Как ни покажется странным, но эта девушка, которую знакомые благодушно называли кто «гусаром», кто «уланом», кто «драгуном», была на удивление ранима и беззащитна. Неловкое слово, нечаянная двусмысленность наполняли слезой ее добрые (трезвые) глаза. Сколько раз Марине приходилось утешать ее в ванной, где она, по-детски всхлипывая, сетовала: «Никто не ест моих кабачков, и все ругают моего дантиста!» Как часто она, преданная мной, в котором видела инкарнацию покойного Александра, лишившись гостеприимного качаловского крова, увлажняла слезами подушку в ночи. От качаловской асфиксии до пражского путешествия в жизни Вари тянулась горестная полоса.
Кроме прочего, Варю бросил Тиль.
Этот Тиль был юноша двадцати одного года, то есть двумя годами младший Вари, с которым она познакомилась на халтуре. Он был блондин, силач и красавец, в общем, положительный герой американского кинематографа. Его красотой я был наслышан от качаловских дам, позднее и более — от самой Варечки.

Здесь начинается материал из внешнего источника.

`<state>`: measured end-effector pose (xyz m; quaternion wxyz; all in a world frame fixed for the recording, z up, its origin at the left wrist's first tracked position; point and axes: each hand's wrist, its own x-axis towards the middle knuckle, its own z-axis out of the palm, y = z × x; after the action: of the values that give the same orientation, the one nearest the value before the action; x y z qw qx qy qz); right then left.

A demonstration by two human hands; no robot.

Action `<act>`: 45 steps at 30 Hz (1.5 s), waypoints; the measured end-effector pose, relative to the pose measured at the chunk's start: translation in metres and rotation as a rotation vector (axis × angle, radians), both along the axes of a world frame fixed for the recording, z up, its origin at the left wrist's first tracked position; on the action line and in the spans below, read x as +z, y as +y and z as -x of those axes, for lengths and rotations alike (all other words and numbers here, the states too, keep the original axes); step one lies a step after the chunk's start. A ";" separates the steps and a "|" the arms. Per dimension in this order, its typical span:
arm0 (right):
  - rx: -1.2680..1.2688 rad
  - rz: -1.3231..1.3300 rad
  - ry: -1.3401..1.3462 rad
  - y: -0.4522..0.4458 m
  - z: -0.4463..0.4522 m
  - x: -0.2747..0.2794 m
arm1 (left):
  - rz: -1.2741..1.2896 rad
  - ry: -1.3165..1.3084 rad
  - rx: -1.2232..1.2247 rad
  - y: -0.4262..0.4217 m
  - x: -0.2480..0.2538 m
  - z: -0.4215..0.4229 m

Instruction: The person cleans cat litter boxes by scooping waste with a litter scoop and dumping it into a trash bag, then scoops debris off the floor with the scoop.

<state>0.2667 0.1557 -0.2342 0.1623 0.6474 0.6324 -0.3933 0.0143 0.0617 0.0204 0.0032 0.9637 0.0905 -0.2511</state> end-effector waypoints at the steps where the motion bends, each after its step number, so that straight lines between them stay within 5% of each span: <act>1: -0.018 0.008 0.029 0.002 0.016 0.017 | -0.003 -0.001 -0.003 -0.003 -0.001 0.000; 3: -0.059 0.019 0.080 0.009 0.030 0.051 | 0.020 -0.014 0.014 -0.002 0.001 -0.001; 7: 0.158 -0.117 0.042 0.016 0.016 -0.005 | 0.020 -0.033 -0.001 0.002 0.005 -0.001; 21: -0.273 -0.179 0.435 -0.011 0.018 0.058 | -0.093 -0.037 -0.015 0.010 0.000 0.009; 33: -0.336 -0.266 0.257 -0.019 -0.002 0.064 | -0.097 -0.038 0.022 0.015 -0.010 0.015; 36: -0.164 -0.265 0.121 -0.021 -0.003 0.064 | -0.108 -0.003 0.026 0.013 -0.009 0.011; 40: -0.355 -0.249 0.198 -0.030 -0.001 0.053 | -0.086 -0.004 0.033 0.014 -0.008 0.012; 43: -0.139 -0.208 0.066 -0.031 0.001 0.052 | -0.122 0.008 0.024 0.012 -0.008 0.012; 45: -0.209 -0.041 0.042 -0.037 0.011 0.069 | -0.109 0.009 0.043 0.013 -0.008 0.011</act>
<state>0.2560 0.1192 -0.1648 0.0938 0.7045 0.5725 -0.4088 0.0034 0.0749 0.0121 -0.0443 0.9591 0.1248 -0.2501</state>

Встреча с ним, случившаяся спустя изрядный срок, не обманула моих ожиданий. Он, как и говорили о нем, был живописно красив, посредственен и честен. Надо заметить, что это тот тип личности, который очаровывает меня. (Природу этого очарования я потружусь рассмотреть потом, по накоплении литературного материала.) Пока же могу сказать, что я с первой встречи невзлюбил Тиля и впоследствии мало переменился к нему.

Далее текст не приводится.